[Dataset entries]
==================================================

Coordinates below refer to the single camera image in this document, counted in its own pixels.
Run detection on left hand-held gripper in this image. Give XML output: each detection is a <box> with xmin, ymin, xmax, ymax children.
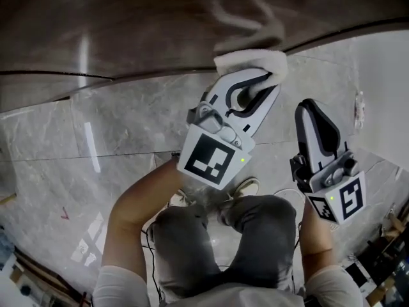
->
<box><xmin>176</xmin><ymin>68</ymin><xmax>282</xmax><ymax>191</ymax></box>

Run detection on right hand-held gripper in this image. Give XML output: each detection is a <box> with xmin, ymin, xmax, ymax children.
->
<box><xmin>289</xmin><ymin>98</ymin><xmax>367</xmax><ymax>226</ymax></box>

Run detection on white fluffy cloth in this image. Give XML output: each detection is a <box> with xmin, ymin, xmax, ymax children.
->
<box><xmin>213</xmin><ymin>50</ymin><xmax>289</xmax><ymax>106</ymax></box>

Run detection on dark wooden cabinet door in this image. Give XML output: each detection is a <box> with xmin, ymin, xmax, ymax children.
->
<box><xmin>0</xmin><ymin>0</ymin><xmax>409</xmax><ymax>80</ymax></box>

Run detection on person's left forearm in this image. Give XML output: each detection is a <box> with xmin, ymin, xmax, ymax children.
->
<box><xmin>101</xmin><ymin>158</ymin><xmax>185</xmax><ymax>273</ymax></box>

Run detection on person's right forearm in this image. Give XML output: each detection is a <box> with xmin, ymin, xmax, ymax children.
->
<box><xmin>300</xmin><ymin>199</ymin><xmax>337</xmax><ymax>272</ymax></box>

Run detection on clear plastic bottle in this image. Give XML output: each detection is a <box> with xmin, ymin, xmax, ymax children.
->
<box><xmin>353</xmin><ymin>90</ymin><xmax>367</xmax><ymax>130</ymax></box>

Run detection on white panel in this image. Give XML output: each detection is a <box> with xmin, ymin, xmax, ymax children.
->
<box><xmin>352</xmin><ymin>27</ymin><xmax>409</xmax><ymax>179</ymax></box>

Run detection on person's right shoe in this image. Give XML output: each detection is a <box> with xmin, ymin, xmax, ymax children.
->
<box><xmin>228</xmin><ymin>177</ymin><xmax>261</xmax><ymax>203</ymax></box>

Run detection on person's shoe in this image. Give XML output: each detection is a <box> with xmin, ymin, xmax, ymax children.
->
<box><xmin>169</xmin><ymin>187</ymin><xmax>197</xmax><ymax>209</ymax></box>
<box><xmin>228</xmin><ymin>177</ymin><xmax>261</xmax><ymax>203</ymax></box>

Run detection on person's left shoe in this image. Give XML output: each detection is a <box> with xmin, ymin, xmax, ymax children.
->
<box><xmin>169</xmin><ymin>187</ymin><xmax>197</xmax><ymax>209</ymax></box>

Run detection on person's grey trousers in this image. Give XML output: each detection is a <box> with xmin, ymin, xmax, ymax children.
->
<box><xmin>150</xmin><ymin>194</ymin><xmax>298</xmax><ymax>300</ymax></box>

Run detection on person's white shirt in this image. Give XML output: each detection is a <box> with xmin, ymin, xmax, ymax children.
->
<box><xmin>91</xmin><ymin>263</ymin><xmax>367</xmax><ymax>307</ymax></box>

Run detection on dark wooden furniture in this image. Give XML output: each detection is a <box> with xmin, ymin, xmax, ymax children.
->
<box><xmin>0</xmin><ymin>222</ymin><xmax>88</xmax><ymax>307</ymax></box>

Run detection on black cable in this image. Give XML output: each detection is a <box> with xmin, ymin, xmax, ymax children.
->
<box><xmin>140</xmin><ymin>228</ymin><xmax>161</xmax><ymax>301</ymax></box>
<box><xmin>291</xmin><ymin>220</ymin><xmax>304</xmax><ymax>253</ymax></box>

==================================================

_THE TASK_. Filter the data, keeping only the lines that contain "left".

_RESPONSE TO THE EXERCISE_.
Run detection on left hand-held gripper in this image. Give XML output: each detection is a <box> with xmin, ymin, xmax, ymax children.
Run detection on person's left forearm in this image. Give XML output: each detection is a <box> with xmin, ymin, xmax, ymax children.
Run detection on person's left shoe in this image. Give XML output: each detection is a <box> with xmin, ymin, xmax, ymax children.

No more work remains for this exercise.